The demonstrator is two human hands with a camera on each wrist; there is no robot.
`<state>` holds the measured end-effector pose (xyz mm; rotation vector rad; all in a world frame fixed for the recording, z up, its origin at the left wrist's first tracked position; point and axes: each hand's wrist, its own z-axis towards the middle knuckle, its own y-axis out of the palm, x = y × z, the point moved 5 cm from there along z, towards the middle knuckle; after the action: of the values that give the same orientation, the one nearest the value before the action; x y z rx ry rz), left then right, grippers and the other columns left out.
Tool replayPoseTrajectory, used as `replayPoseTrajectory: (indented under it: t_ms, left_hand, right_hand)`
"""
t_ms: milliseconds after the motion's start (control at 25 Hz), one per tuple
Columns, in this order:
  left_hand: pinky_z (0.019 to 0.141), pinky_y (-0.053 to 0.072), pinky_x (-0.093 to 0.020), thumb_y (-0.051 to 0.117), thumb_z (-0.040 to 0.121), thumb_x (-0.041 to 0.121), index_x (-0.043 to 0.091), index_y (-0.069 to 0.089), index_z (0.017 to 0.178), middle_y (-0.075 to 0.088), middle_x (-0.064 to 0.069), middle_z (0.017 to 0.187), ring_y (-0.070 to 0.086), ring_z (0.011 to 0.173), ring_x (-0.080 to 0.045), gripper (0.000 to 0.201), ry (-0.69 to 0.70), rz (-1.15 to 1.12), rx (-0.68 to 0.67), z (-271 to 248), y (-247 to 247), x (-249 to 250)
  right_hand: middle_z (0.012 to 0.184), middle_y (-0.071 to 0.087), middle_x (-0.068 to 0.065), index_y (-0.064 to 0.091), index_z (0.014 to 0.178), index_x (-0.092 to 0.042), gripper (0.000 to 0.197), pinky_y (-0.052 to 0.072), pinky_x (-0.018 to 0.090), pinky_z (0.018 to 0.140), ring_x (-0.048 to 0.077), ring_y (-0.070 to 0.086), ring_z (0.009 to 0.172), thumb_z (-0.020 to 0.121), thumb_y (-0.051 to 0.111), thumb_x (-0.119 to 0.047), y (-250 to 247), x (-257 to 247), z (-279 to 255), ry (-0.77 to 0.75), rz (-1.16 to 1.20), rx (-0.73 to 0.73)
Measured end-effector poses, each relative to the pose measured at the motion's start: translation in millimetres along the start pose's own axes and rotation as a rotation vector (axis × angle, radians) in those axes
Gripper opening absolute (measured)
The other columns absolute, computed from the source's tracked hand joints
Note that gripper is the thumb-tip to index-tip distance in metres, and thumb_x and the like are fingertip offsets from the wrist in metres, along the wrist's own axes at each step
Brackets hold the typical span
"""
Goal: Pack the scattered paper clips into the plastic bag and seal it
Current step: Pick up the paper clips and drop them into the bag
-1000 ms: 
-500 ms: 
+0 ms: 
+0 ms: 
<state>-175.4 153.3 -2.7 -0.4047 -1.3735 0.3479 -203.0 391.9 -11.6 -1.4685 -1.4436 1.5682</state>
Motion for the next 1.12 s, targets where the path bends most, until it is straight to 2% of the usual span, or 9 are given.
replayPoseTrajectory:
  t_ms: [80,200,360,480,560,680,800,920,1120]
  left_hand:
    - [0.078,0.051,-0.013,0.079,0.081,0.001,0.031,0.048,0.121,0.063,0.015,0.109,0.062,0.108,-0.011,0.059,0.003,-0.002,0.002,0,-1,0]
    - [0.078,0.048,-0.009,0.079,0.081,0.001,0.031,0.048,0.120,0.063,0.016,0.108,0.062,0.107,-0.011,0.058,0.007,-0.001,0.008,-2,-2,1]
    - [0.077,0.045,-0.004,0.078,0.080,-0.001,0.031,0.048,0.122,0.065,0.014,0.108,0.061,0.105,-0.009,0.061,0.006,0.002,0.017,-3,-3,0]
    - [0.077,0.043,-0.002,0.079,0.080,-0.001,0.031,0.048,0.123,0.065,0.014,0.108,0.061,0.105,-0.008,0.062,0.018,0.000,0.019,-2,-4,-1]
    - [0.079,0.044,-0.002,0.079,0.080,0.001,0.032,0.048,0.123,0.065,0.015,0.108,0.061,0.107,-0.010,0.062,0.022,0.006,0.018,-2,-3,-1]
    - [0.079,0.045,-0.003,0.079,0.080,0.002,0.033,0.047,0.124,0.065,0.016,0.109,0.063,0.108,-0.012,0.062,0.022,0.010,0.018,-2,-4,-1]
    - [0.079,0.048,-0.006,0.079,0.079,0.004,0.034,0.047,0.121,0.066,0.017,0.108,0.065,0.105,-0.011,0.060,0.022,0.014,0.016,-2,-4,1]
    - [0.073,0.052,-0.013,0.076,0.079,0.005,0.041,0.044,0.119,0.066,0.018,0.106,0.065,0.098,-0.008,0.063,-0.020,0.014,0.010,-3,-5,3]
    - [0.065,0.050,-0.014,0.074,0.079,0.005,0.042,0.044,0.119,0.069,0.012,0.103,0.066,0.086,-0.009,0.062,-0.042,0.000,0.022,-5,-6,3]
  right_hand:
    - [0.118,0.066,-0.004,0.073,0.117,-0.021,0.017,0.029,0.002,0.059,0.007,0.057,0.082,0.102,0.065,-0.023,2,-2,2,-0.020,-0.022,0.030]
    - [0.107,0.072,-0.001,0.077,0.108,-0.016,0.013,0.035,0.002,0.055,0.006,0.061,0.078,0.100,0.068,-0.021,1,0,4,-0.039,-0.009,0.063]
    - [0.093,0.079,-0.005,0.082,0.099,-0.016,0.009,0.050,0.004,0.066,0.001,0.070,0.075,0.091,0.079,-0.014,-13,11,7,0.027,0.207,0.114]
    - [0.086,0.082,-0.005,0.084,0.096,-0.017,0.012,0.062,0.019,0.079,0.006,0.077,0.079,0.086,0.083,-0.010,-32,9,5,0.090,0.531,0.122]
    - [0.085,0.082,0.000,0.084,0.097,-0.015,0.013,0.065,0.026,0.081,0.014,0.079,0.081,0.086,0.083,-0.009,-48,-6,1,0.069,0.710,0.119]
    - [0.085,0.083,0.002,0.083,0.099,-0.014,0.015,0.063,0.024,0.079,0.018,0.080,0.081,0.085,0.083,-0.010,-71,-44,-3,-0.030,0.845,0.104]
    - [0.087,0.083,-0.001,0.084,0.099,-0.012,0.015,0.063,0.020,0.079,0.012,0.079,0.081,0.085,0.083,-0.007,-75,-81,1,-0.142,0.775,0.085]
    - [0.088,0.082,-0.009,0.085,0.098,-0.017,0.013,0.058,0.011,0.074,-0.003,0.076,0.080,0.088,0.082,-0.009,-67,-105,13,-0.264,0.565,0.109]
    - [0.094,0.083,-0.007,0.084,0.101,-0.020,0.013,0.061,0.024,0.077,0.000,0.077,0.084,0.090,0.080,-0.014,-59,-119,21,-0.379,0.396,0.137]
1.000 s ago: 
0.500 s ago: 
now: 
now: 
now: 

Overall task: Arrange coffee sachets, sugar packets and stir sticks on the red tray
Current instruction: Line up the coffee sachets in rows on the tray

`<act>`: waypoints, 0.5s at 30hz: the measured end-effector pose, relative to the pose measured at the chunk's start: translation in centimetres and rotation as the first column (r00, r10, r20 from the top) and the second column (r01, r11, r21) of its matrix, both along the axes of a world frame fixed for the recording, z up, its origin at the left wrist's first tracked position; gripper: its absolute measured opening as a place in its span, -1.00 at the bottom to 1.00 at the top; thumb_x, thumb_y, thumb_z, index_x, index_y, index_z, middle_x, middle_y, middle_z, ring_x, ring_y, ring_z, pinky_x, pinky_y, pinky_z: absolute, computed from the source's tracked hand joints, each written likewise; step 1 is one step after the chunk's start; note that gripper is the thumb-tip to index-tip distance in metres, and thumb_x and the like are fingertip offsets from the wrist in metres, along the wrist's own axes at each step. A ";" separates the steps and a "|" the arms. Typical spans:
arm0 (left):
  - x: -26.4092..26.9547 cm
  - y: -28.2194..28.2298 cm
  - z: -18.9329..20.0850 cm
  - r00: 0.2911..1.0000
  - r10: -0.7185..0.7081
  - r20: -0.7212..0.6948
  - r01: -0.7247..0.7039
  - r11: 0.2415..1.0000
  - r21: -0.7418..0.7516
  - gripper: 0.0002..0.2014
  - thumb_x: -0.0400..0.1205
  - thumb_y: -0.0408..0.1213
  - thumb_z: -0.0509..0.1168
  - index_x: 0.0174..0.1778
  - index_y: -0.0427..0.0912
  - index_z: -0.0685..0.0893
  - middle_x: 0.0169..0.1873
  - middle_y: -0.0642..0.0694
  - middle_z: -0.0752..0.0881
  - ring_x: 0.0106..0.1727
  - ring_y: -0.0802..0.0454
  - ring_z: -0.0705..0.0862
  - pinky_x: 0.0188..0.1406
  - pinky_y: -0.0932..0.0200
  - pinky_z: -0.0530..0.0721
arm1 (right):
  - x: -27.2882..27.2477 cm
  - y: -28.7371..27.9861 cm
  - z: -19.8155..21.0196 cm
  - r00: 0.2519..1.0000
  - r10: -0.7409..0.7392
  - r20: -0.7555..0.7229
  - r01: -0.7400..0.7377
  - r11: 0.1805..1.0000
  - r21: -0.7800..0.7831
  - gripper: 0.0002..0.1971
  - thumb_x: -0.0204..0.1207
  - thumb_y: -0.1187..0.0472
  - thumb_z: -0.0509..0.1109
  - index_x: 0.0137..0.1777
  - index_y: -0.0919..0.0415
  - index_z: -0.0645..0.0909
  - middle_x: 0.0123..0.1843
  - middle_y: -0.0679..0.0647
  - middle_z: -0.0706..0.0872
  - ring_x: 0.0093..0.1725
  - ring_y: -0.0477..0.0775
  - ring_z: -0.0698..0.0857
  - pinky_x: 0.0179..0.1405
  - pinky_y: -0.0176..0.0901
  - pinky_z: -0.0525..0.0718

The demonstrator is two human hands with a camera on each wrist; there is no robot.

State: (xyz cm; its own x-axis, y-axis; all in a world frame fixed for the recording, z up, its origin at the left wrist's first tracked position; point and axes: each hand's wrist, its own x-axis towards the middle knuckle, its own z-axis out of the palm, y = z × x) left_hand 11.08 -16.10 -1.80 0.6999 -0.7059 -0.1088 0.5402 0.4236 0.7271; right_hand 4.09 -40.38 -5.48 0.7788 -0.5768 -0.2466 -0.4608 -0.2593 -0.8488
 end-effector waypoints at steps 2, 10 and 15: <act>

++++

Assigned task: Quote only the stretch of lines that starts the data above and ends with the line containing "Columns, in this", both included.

Response below:
The demonstrator is two human hands with a camera on each wrist; there is no robot.
`<state>` holds the measured end-effector pose (xyz mm; rotation vector rad; all in a world frame fixed for the recording, z up, its origin at the left wrist's first tracked position; point and axes: each hand's wrist, its own z-axis towards the middle knuckle, its own y-axis out of the palm, x = y × z, the point moved 5 cm from there along z, towards the middle knuckle; after the action: of the values that give the same orientation, the one nearest the value before the action; x y z rx ry rz), left then right, grippers and the other columns left out.
Tool replayPoseTrajectory, used as `replayPoseTrajectory: (indented under it: t_ms, left_hand, right_hand)`
"""
t_ms: milliseconds after the motion's start (control at 25 Hz), one per tuple
Columns, in this order:

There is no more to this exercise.